Thursday, October 8, 2009

The Wall Street Journal Hits a Home Run with This Economic Analysis


The worst recession since the Great Depression has left a scorched landscape that will weigh on the labor market and the broader economy for years to come, according to economists in the latest Wall Street Journal forecasting survey.

The 48 surveyed economists, not all of whom answer every question, expect the economy to bounce back from four quarters of contraction with 3.1% growth in gross domestic product at a seasonally adjusted annual rate in the just-ended third quarter. Expansion is seen continuing through the first half of 2010, though at a slower rate. But the massive downturn has left an open wound in the labor market that will take years to heal. On average, the economists don't expect unemployment to fall under 6% until 2013; unemployment in September hit 9.8%

"Never before has business shed so many workers so fast, so many people failed to find work who are looking for work, and so many dropped out of the labor force as in the current circumstance," said Allen Sinai at Decision Economics.

Growth may have returned, but it has yet to bring jobs with it.

The tough road for the labor market was underscored by Thursday's report on weekly applications for unemployment insurance. The Labor Department reported that initial claims for unemployment insurance fell 33,000 to 521,000 in the week ended Oct. 3rd. The number of people collecting unemployment insurance also fell, but remained above 6 million. The decrease in continuing claims likely reflects people exhausting their unemployment benefits after several months of looking for work in vain. "We expect the improvement to remain a very slow one, and therefore for the household sector to be contending with a weak labor market for quite some time," wrote Joshua Shapiro, chief U.S. economist with research firm MFR Inc. , in a note to clients.

On average the economists expect the unemployment rate to peak at 10.2% next February.
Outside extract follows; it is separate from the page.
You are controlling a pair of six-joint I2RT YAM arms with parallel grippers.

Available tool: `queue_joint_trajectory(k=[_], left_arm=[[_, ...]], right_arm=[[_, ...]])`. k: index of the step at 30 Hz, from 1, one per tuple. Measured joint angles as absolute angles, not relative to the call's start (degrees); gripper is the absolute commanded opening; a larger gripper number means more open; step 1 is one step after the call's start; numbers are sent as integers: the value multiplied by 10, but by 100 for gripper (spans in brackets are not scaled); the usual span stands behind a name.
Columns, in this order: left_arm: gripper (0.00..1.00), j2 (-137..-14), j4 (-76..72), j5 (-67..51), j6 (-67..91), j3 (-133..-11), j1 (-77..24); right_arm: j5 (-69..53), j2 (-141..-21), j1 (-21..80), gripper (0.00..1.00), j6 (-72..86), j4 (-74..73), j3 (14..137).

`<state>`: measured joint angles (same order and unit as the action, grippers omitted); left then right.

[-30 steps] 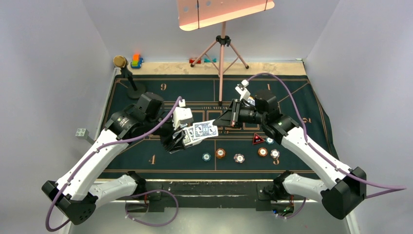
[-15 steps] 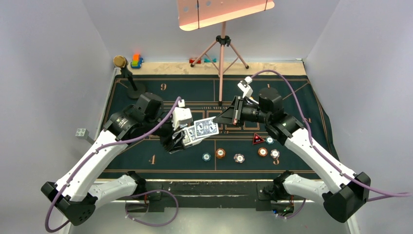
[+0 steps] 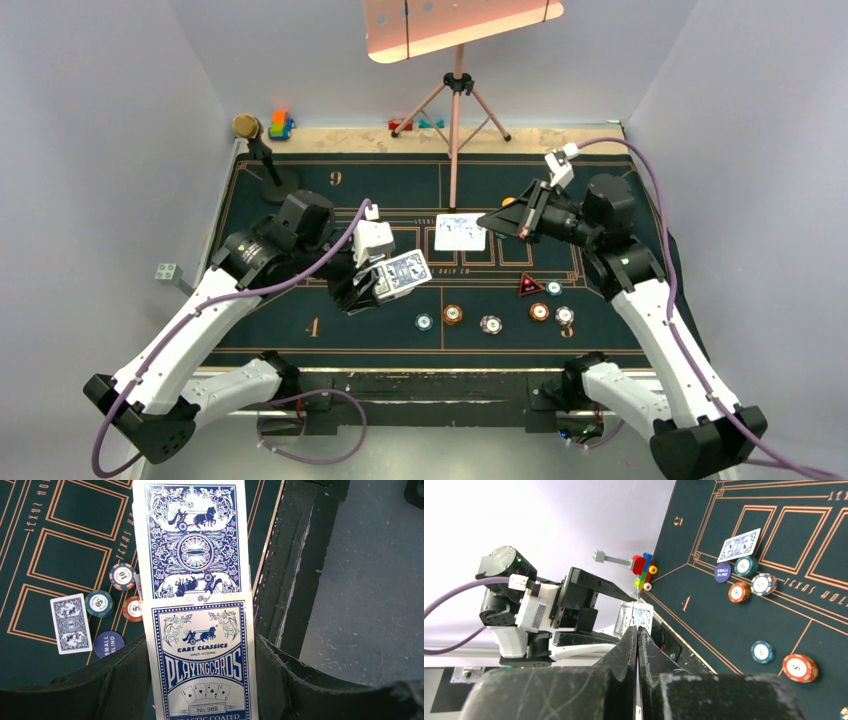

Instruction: Distribute texas hold em gaming equipment

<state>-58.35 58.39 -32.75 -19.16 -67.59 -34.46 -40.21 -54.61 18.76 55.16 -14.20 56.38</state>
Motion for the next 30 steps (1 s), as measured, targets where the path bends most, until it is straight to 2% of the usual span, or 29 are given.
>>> queue_joint_trajectory(k=[9, 20, 30], left_arm=[[0, -581, 584, -327, -193, -676, -344], [0, -578, 588, -328, -193, -676, -342], [0, -577, 590, -328, -193, -676, -342]], right_arm=[[-411, -498, 88, 0, 490, -225, 503], [-286, -512, 52, 0, 430, -283, 350], [-170, -524, 47, 0, 408, -304, 315]])
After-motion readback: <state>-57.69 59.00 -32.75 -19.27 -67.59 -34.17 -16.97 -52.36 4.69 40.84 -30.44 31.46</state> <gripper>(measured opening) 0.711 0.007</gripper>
But even once the employment situation stops getting worse, economists expect recovery to come slowly. It took just 14 months for the unemployment rate to rise from 5.8% to its current level. On average, the economists say it will take nearly four years for the rate to drop below 6% again.

In the meantime, the unemployed will be loath to spend or borrow. They are less likely to move and are more likely to default on mortgages and loans.

"The recovery in employment will be slow," said Diane Swonk at Mesirow Financial. "It could take until 2014-15 before we see a 5% handle on unemployment again, which is forever in politics."

Indeed, persistently high unemployment could prove to be a political hot potato not only for the 2010 midterm elections for Congress but even the 2012 presidential election. Lawmakers are already considering new measures to boost hiring, such as a tax incentive for employers, but in the wake of the $787 billion stimulus, additional government spending has become politically charged.

While nine of the 46 economists who answered a question on the subject supported tax cuts for employers and seven backed tax incentives for hiring, nearly a third of the respondents said that the government shouldn't do anything. Just four said that the government should boost spending.

"It's time to let the business cycle take over," said Stephen Stanley of RBS.

The existing stimulus has raised concerns about the deficit, with almost three-quarters of the respondents saying that taxes will have to be raised on Americans making less than $250,000 at some point over the next six years.

The situation also is complicated for the Federal Reserve, which has to decide how to pull back from its extraordinary interventions in the market and when to raise interest rates from their current level between 0% and 0.25%.

The economists don't expect the central bank to raise rates at all until sometime around August 2010 amid continued high unemployment. Most economists say the Fed can wait as too little inflation remains a bigger risk than too much, at least over the next year or two.

There also is concern that the economy will deteriorate as the government and the Fed begin to unwind stimulative measures. The housing bust was the key driver of the downturn, and economists said higher mortgage rates and a withdrawal of Fed support for the mortgage-backed securities market are two of the three biggest potential destabilizing influences on a nascent recovery on the sector. Rising unemployment rates were the third. Some economists are worried that the economy will take another leg down some time over the next twelve months, leading to a so-called "double-dip recession."

"A double-dip recession would be lethal," said Nicholas S. Perna of Perna Associates.